There’s a change in how James Clapper, the U.S. director of national intelligence, assesses terrorist threats, and it has sowed some confusion.
[additional-authors]
March 18, 2015

There’s a change in how James Clapper, the U.S. director of national intelligence, assesses terrorist threats, and it has sowed some confusion.

The Times of Israel this week reported that the DNI’s annual threat assessment “removed Iran and Hezbollah from its list of terrorism threats.” Newsweek picked up the story, and the American Jewish Committee tweeted its reaction, which it said was “beyond shocking.”

Both publications quote experts suggesting there is a quid quo pro with Iran as nuclear talks appear to be progressing and as it shares an enemy with the United States in ISIS, the Islamic State in Iraq and Syria.

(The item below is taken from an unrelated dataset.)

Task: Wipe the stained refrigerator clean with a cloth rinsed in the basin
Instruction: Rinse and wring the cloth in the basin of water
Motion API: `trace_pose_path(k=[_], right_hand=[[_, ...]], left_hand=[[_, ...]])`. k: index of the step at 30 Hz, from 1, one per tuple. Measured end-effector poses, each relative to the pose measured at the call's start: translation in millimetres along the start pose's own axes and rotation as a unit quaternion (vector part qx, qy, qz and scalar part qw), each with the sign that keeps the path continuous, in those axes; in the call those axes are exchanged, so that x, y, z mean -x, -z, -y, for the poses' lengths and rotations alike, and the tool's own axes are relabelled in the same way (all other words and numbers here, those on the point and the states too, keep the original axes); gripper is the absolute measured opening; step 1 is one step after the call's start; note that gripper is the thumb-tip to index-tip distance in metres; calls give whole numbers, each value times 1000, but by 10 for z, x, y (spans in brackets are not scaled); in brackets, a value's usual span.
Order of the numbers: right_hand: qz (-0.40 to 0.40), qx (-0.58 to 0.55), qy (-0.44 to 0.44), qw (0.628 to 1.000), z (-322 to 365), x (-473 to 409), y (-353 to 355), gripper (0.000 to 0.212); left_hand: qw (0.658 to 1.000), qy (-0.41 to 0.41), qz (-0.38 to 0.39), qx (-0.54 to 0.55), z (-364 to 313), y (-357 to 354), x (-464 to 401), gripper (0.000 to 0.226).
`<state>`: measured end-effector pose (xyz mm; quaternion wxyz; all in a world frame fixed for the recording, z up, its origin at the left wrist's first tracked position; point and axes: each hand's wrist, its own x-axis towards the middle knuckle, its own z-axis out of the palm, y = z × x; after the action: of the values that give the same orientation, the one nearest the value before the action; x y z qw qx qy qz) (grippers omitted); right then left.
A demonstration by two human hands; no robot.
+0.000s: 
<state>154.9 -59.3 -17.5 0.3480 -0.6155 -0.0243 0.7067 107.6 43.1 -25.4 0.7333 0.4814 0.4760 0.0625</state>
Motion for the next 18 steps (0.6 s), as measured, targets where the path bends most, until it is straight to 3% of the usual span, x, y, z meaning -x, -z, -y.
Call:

Except calling what Clapper has done a “removal” of Iran and Hezbollah isn’t quite accurate. Compare this year’s threat assessment to last year‘s and you’ll see that all threats have been “removed”; the terrorism section in the assessment no longer appears as a list. So not only have Iran and Hezbollah disappeared, so have Al Qaeda and homegrown threats.

Instead, Clapper focuses exclusively in the section on terrorism on the threat posed by the ISIS.

This is not insignificant: The exclusive focus on a single threat has policy implications for how the United States confronts terror threats in other arenas. Israelis watching Hezbollah’s massive arms buildup have reason to be concerned that the following warning, in the 2014 report, does not appear this year: “Hizbollah has increased its global terrorist activity in recent years to a level that we have not seen since the 1990s.” The group’s eight mentions in 2014 are reduced to one this year.

But the terrorism section’s exclusive focus on ISIS does not add up to a “quid pro quo” for Iran; Iran, for one thing, gains nothing from the “removal” of another of its natural enemies, Al Qaeda, from the list.

Indeed, Iran in 2015 still merits its own listings, as it did last year, under separate sections, including “cyber,” “weapons of mass destruction” and “regional threats.”

Here’s how the Iran entry in the “regional threats” begins: “The Islamic Republic of Iran is an ongoing threat to U.S. national interests because of its support to the Assad regime in Syria, promulgation of anti-Israeli policies, development of advanced military capabilities, and pursuit of its nuclear program.”

In other words, Iran still remains very much a threat, according to the U.S. government.